Date of Graduation


Document Type


Degree Type



Statler College of Engineering and Mineral Resources


Mechanical and Aerospace Engineering

Committee Chair

Nathan Weiland.


Pyrolysis of biomass can produce several useful, renewable products: biochar for soil amendment and long-term carbon sequestration; tars for chemicals and biofuels; and syngas as an energy and biofuel production feedstock. The ability to predict the relative yields of gas, tar and char from the pyrolysis process of various biomasses will enable optimization of pyrolysis process for specific yield ratios. Component based kinetic and 1-D pyrolysis models are developed wherein the woody biomass is characterized by the mass percentage of its three primary components: cellulose, hemicellulose and lignin. Using dual stage mechanisms for primary component pyrolysis and tar cracking reactions, a kinetic model was built to simulate the pyrolysis of the biomass surrogate. The kinetic model was validated against published experimental data for experiments where thermal gradients and fluid flow could be neglected. This kinetic model was incorporated as a source term into a particle model which accounts for fluid flow through porous media. The particle model was validated against published and in-house experimental data for various biomass types. The kinetic model accurately predicts the yields of char, tar, and syngas as well as gas species concentrations to a lower degree of accuracy for biomass pyrolysis where particle sizes are small enough that the reaction is kinetically limited and sweep gas flows keep tar cracking to a minimum.
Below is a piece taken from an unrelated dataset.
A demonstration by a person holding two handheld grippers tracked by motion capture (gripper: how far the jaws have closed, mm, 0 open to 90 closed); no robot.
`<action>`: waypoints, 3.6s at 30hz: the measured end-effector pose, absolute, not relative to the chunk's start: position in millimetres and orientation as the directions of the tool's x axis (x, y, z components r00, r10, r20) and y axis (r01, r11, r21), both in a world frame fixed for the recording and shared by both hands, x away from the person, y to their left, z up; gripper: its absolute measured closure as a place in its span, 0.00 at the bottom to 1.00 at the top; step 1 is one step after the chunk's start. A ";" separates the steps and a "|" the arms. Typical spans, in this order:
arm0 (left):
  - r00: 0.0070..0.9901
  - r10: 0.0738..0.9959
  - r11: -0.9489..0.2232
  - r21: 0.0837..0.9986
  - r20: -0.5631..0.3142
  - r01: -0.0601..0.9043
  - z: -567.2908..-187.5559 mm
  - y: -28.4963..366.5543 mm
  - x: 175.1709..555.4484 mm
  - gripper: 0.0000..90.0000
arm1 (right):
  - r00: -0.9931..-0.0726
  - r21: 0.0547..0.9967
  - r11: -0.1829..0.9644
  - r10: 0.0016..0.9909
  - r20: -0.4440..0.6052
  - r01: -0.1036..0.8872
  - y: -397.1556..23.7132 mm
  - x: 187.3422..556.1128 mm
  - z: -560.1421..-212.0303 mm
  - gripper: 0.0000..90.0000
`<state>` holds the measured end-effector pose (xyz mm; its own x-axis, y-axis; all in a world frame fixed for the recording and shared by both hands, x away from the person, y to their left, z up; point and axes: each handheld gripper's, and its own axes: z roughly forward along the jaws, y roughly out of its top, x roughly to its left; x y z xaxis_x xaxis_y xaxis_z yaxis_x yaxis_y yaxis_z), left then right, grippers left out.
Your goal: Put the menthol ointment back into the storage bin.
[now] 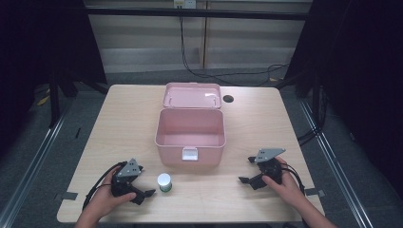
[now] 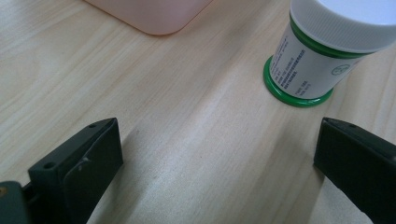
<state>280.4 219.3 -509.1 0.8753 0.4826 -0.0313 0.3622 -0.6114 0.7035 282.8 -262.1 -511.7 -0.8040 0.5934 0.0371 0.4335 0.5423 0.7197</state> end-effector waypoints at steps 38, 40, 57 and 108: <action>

The particle model predicts char, tar and syngas yields accurately provided sweep gas flow is high enough to minimize extra-particle tar cracking and heating rates are slow enough to keep the maximum temperature difference between the inside and outside of the particle less than 10°C. A criterion was developed to determine this maximum temperature difference. The particle model is able to predict gas species trends but fails to predict absolute values. These models can be incorporated into full multi-scale simulations of pyrolysis reactors, with the goal of optimizing various process variables for increasing specific product yields.